When you find your tribe, whether online or IRL, it’s awesome to feel like those around you understand a bit more. Finding fellow early retirees or joining our homeschool group so I feel less weird…. embracing that we are who we are supposed to be. That’s when we get comfortable and can respond to the world around us confidently.

So, what was my answer to that question about waiting?

There is absolutely nowhere I can go, nothing I can do, and nothing I can see that wouldn’t be better with Hubs with me.

 

Look at us! Hubs is still my baby-faced love! Young enough to be called crazy, right?

 

Y’all, people will call you crazy. If you’re living the way you are called to live, and not just going with the flow as the world around us does, you will be called crazy. Whether it’s early marriage or early retirement, go with your gut. God knows the best plan, and we can trust that He won’t care if we look like a crazy person. Heck, Jesus sure didn’t look like a normal person. He’s part of the crazy tribe that does what His gut (aka God) tells us to do. It’s not the easiest thing, but the day you get to quit your job or walk down the aisle and see the smile on that guy’s face (looking at you, Hubs)…. that’s when you know it was all worth it.

What about you? Are you waiting? Or do you have a gut answer ready? What would you say when someone asks why you are doing whatever crazy thing you have decided to do?

6 Comments

  1. mrspickypincher

    August 14, 2017 at 8:22 am

    Yeeeees!!! I got married at 23 and people were saying it was such a young age to get married (Mr. Picky Pincher was 28 at the time so we also contended with an age gap). But sometimes you just *know* it’s the right person and the right time. Honestly, I wouldn’t be as far along my FIRE path if I weren’t married.

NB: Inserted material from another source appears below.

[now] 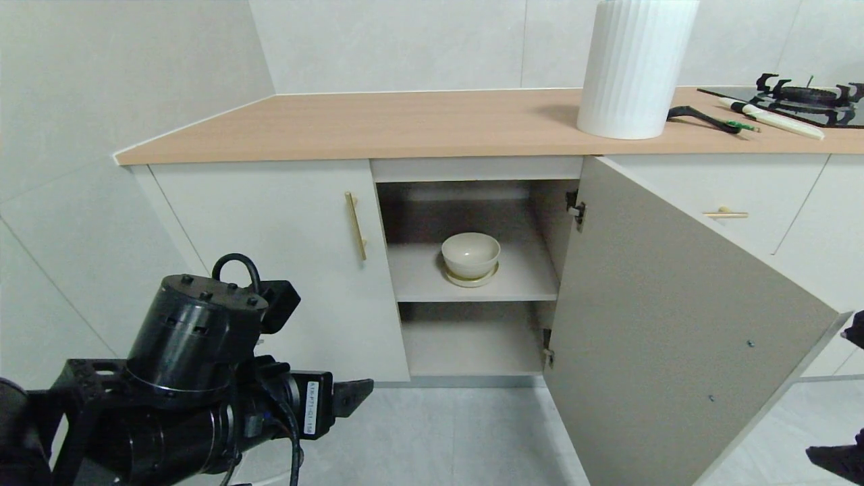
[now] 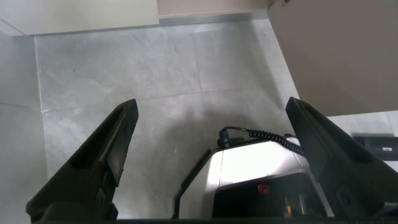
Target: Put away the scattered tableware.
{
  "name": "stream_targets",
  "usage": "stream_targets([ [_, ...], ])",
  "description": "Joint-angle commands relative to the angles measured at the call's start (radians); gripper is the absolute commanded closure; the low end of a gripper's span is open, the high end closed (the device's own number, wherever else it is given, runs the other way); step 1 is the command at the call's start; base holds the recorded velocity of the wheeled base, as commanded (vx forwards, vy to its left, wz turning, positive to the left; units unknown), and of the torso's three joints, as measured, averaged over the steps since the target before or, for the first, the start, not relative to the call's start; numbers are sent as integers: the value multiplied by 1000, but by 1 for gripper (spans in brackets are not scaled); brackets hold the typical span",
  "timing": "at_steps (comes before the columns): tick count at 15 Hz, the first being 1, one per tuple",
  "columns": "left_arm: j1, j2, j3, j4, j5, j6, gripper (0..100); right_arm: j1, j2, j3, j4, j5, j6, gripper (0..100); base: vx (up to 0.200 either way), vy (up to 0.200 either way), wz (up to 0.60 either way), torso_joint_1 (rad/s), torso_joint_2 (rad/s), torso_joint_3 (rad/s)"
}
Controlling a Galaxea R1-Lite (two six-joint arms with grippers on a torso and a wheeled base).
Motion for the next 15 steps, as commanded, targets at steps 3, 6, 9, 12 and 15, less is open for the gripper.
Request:
stream_targets([
  [3, 0, 0, 0, 1, 0, -2, 0, -184, 34, 1, -146, 7, -41, 0, 0, 0, 0, 0, 0, 0],
  [6, 0, -3, -1, -1, 0, 0, 0, -282, 175, 10, -353, 7, -21, 0, 0, 0, 0, 0, 0, 0],
  [9, 0, -3, -1, 1, 0, -2, 0, -285, 251, 27, -479, 7, 37, 0, 0, 0, 0, 0, 0, 0],
  [12, 0, -3, -1, 1, 0, -2, 0, -248, 255, 67, -549, 22, 37, 0, 0, 0, 0, 0, 0, 0],
  [15, 0, -5, -3, -1, 2, 0, 0, -168, 241, 97, -568, 27, 40, 0, 0, 0, 0, 0, 0, 0],
])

    I do agree with y’all on the ravine between you and friends. Especially when you get married so young, it’s hard to share life experiences. Or I think they also forget that you’re the same fun person, just with an extra piece of jewelry on your hand. Sigh.

    1. Ember

      August 14, 2017 at 8:32 am

      Yay! Fellow crazy, I mean young marrieds! 🙂 You definitely know when it’s the right person! FIRE wouldn’t be in my mind at all, if not for Hubs and marriage. It’s crazy how things change when you are with that right person.

      Yes, still fun, just a pretty ring to go with it. The hard part is also finding couple friends after you get married. When we get out college, people aren’t looking for friends like they were in college. Things were and are so difficult in the friend department.

      Don’t worry, I think you are still fun! Although I’ve only known you as Mrs. Picky Pincher, not the before. We can be the fun marrieds together! 🙂

  2. Joe

    August 14, 2017 at 10:25 am

    You guys are crazy. 🙂
    But sometime, you just have to go your own way. Nice job.

    1. Ember

      August 14, 2017 at 10:40 am

      Hey the key is accepting what your crazy is and using it to your advantage! 😄
      We are definitely paving our own way! Thanks Joe!

  3. Bethany @ CuteCapsuleLife

    August 16, 2017 at 3:36 pm

    The people around us see the risks while we often just see the opportunity. I appreciate that you had people who cared enough about you to speak to the risks, but also that you knew your goals well enough to take the risk anyway…gets harder the older you get!

    1. Ember

      August 16, 2017 at 3:40 pm

      So true! Having those kinds of friends in our lives is so important. Even if we don’t appreciate it at the time. I’m realizing that people don’t think age has any real impact on our decisions. We’re older now (if anyone considers 28 older), and are still regularly questioned about our sanity! 🙂 Thanks for stopping by!